Os problemas no Médio Oriente interferem convosco, a insegurança que se vive lá sente-se diretamente aqui na Europa, com o fluxo da migração. A minha esperança é que nos ajudem a estabilizar a região no Médio Oriente, nos ajudem a encontrar uma solução, para prevenir a estabilidade europeia. Pensamos que vocês não o merecem também, queremos que vivam em paz, mas o que se passa na nossa terra também vos afeta.

Precisamos da vossa ajuda e assistência para estabilizar a Síria para que o fluxo migratório pare e, quem sabe, quem emigrou possa regressar ao seu país, em vez de ser refugiado na Europa.

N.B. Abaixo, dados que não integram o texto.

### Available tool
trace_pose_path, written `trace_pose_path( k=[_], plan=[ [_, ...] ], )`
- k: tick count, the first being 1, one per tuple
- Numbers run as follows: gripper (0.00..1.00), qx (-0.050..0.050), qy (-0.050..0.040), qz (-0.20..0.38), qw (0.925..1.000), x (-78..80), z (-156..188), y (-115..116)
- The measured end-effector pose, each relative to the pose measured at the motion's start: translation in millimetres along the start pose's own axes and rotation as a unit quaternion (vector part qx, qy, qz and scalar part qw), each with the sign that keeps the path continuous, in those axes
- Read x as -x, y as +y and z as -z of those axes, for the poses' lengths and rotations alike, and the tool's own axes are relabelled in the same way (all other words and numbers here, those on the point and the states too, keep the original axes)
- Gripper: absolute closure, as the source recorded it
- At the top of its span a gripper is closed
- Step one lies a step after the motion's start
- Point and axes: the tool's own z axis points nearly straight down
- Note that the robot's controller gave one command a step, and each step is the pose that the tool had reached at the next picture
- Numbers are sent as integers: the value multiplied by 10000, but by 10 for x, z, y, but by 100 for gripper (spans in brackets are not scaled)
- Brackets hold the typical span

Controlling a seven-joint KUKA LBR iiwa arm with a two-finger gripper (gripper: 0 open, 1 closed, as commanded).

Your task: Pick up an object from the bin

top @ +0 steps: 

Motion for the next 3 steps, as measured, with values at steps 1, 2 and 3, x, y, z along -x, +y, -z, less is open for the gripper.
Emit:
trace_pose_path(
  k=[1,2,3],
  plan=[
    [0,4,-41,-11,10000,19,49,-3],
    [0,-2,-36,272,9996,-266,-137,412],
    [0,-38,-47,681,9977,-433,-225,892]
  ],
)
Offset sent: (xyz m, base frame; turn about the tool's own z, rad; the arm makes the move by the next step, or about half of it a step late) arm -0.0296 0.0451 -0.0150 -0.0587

Normalmente não digo isto, para não diferenciar pessoas, quando falo é em termos gerais, mas aqui quero ter a oportunidade de vos dizer que a minoria cristã está a sofrer muito seriamente, e mais do que os outros grupos. Está a tornar-se mais pequena ainda e parece que o genocídio vai acabar connosco desta vez. As mudanças demográficas vão terminar connosco. Se não nos apoiarem, como cristãos, para que permaneçamos no nosso país, para que sejamos visíveis na agenda política e na discussão de soluções para a Síria, eu infelizmente acredito que será o fim do cristianismo na Síria e no Médio Oriente, no geral. Esta é a realidade. Outras comunidades são grandes o suficiente e vão continuar a existir, mas nós não. Nós seremos extintos.

Depois de Portugal, qual é o próximo destino?

Vamos para a Alemanha, vamos falar com jornalistas e televisões alemãs. Vamos também à Suécia, estou em conversações com o parlamento da Suécia.

É importante falar publicamente nos media. No genocídio de 1915, contra o povo arménio, a atenção dos media foi pouca, levou muitos anos para se conhecer, e ainda hoje muitos europeus desconhecem o genocídio que matou 2,5 milhões de pessoas. Mas o genocídio de hoje, o de 2014-2015, e o que se está a passar agora, é de fácil conhecimento, é fácil seguir através das redes sociais e dos media. Por isso é importante para nós estarmos nos media, dar conta do que está a acontecer para que as pessoas possam perceber. Precisamos de parar esta mentalidade de genocídios no Médio Oriente.

Fizemos também um pedido para ver o Papa. Estamos à procura de canais, mas queremos estar com o Papa enquanto líder religioso dos cristãos.

Quando é que regressa à Síria?

O visto termina em dezembro e o regresso acontecerá no início/meados de dezembro. Até lá, quero encontrar-me com o máximo de pessoas possível.